Only some lines are wanted. Transcribe, exactly, the lines below from the line with "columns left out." up to and including the line with "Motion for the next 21".

>>

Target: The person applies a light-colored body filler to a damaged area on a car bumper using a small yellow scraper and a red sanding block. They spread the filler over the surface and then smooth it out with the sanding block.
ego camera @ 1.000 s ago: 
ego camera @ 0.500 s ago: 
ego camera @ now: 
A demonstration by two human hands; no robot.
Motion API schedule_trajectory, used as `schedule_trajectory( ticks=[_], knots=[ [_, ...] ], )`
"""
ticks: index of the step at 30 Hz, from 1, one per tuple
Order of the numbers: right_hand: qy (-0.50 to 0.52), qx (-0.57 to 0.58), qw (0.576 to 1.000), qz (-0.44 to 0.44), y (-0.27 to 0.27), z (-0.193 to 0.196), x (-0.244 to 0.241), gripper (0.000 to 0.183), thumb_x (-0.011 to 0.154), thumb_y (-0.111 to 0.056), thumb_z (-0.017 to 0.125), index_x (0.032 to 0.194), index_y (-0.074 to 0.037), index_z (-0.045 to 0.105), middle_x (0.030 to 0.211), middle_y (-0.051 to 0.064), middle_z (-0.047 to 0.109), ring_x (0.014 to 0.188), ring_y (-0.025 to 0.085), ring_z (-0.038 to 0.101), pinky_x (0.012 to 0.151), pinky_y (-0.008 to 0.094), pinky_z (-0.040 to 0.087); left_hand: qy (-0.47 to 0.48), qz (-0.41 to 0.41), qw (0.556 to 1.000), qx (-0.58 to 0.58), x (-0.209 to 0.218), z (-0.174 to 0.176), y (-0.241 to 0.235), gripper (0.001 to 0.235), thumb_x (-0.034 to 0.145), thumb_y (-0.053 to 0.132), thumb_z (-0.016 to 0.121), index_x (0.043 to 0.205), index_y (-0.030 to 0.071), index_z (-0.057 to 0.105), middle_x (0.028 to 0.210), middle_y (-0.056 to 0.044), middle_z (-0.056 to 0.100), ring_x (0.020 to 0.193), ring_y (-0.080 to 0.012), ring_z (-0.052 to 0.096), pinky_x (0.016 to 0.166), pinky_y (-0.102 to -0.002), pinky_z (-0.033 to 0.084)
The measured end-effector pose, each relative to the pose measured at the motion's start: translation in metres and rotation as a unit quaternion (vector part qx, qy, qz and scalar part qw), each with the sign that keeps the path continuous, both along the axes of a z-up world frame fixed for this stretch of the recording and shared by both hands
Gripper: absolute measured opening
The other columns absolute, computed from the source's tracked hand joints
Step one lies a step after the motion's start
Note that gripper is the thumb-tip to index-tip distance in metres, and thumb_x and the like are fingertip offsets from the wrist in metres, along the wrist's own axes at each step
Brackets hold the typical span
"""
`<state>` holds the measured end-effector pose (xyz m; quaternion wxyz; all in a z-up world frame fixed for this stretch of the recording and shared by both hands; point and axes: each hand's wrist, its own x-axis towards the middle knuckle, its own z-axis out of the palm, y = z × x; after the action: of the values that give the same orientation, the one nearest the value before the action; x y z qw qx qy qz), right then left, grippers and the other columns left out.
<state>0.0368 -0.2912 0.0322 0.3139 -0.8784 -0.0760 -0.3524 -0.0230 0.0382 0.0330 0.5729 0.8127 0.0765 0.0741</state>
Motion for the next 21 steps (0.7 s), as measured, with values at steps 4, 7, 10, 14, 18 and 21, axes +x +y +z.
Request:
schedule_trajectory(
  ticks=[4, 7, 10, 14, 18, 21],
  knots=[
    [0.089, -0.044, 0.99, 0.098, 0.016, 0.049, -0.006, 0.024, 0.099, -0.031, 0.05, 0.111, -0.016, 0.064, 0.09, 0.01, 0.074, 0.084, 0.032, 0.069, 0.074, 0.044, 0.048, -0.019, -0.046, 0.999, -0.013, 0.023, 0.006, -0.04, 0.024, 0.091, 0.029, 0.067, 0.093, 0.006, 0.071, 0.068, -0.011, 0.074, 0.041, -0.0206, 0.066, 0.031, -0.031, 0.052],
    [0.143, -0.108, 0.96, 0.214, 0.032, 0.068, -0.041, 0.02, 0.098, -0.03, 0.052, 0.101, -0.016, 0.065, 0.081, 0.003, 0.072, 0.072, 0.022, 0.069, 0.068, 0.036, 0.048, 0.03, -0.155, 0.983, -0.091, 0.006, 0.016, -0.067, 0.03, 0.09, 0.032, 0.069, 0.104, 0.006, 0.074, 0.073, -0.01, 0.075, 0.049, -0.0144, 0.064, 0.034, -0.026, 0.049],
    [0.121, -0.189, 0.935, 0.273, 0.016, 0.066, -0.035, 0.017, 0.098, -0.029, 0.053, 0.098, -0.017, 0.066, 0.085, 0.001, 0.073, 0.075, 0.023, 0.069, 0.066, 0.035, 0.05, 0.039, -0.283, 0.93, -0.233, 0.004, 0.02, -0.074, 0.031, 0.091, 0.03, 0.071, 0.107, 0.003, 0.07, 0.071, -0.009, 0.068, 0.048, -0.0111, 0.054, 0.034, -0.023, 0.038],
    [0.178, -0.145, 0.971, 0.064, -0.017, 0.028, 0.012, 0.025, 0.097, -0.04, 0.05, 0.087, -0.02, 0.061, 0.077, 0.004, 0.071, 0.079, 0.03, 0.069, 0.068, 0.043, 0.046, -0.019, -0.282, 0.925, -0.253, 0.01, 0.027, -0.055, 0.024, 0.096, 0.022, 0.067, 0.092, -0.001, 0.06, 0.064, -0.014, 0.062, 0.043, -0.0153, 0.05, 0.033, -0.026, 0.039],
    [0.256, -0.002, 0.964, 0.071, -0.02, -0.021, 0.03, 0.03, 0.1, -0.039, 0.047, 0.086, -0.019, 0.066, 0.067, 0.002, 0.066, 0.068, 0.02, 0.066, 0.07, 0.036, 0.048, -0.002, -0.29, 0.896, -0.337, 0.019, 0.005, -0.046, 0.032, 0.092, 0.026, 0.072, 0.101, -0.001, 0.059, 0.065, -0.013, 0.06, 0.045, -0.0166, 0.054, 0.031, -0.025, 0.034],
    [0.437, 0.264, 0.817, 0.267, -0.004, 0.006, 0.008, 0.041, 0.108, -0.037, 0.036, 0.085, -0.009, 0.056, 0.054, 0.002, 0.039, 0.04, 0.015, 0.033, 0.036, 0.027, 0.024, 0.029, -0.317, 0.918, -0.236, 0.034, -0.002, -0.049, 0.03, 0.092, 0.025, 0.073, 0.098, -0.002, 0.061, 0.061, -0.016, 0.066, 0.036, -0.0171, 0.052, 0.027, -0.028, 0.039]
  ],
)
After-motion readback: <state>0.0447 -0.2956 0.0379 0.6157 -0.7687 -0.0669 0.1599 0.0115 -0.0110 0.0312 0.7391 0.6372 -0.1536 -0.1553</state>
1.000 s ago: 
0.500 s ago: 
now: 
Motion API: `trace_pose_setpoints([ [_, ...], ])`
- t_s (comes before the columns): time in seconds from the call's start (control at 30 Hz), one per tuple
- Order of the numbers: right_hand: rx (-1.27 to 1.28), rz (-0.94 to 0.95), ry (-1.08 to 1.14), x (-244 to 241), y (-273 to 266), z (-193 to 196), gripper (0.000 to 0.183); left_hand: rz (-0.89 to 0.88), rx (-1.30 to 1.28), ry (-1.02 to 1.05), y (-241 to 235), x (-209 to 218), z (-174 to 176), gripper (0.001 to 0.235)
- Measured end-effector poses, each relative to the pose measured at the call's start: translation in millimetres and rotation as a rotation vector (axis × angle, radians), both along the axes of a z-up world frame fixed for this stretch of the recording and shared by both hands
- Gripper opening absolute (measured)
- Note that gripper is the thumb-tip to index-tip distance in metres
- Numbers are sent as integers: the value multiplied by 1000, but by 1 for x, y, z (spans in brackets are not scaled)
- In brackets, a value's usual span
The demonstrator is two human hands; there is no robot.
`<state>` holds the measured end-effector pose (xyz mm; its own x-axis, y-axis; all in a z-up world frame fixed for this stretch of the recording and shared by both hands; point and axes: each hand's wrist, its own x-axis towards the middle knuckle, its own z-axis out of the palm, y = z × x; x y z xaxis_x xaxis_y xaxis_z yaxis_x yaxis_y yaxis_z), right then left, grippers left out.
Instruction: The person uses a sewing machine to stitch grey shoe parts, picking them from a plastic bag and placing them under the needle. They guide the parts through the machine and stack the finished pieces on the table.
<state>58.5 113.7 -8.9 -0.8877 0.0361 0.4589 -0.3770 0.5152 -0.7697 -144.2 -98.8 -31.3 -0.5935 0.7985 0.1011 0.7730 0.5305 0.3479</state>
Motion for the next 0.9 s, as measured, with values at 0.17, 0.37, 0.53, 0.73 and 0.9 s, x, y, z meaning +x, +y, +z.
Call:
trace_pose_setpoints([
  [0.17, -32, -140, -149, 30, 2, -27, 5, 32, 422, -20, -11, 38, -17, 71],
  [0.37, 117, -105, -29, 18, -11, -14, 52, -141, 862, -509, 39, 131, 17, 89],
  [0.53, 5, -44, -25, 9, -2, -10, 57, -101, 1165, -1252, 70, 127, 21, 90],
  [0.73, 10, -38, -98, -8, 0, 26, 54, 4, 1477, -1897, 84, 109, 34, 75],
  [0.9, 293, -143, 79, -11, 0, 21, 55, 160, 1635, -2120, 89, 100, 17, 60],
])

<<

◆ **The completed task**:
`<state>` holds the measured end-effector pose (xyz m; quaternion wxyz; all in a z-up world frame fixed for this stretch of the recording and shared by both hands; point and axes: each hand's wrist, its own x-axis towards the middle knuckle, its own z-axis out of the palm, y = z × x; after the action: of the values that give the same orientation, the one nearest the value before the action; x y z qw qx qy qz), right then left, grippers and the other columns left out.
<state>0.0368 -0.2912 0.0322 0.3139 -0.8784 -0.0760 -0.3524 -0.0230 0.0382 0.0330 0.5729 0.8127 0.0765 0.0741</state>
Motion for the next 21 steps (0.7 s), as measured, with values at steps 4, 7, 10, 14, 18 and 21, axes +x +y +z.

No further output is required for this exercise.